» What to produce:
From the material below, list every line containing "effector".

» Collected material:
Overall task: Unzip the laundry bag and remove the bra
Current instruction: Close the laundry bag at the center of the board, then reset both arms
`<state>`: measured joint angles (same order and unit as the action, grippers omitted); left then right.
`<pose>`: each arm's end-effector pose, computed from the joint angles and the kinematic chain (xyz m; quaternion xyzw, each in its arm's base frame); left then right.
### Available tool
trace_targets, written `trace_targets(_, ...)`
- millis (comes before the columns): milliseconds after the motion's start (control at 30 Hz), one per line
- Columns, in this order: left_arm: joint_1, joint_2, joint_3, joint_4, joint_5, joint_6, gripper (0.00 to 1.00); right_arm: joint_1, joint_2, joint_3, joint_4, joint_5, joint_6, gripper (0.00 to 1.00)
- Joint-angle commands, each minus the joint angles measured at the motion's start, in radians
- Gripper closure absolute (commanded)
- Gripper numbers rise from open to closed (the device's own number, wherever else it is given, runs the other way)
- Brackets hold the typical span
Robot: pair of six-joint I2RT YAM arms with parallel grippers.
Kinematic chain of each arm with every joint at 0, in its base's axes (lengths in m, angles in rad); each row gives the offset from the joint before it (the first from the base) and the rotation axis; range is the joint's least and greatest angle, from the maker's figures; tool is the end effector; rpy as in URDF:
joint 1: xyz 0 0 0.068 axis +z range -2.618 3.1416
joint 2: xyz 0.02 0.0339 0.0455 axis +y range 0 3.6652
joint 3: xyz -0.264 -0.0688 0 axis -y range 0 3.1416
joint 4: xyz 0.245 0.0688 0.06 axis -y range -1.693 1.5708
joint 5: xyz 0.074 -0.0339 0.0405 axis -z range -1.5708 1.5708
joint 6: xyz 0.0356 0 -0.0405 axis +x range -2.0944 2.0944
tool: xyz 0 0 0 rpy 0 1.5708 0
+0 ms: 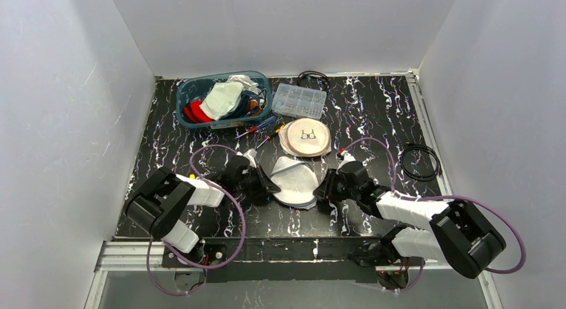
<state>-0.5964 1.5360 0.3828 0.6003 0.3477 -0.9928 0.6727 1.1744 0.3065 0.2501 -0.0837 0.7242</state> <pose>0.2054 -0.1541 0.1213 -0.0867 0.8599 -0.4483 0.2284 0.1635 0.1341 0.1455 0.0037 0.8880 0.3232 0.3271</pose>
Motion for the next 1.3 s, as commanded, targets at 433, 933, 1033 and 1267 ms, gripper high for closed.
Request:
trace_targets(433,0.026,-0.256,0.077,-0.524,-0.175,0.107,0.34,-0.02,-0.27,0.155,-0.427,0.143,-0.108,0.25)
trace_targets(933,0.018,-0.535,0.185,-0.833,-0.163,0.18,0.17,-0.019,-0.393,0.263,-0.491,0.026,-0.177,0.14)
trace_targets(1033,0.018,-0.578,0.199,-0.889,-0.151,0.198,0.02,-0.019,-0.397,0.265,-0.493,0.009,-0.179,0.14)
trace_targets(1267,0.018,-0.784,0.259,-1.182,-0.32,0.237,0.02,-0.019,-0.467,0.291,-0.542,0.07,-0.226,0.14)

» Result:
`<pose>`: each arm's end-effector pose, computed from the joint angles and the kinematic chain (xyz m; quaternion xyzw, each in its arm's base frame); left then right.
Kinematic chain of each arm with every joint at 0, in its base's axes (lengths in m, angles in rad); each row gives the offset from the joint before it (the first from the base) and the rotation axis; range is the joint's least and greatest angle, from the maker's figures; tool is the end effector; rpy as in URDF:

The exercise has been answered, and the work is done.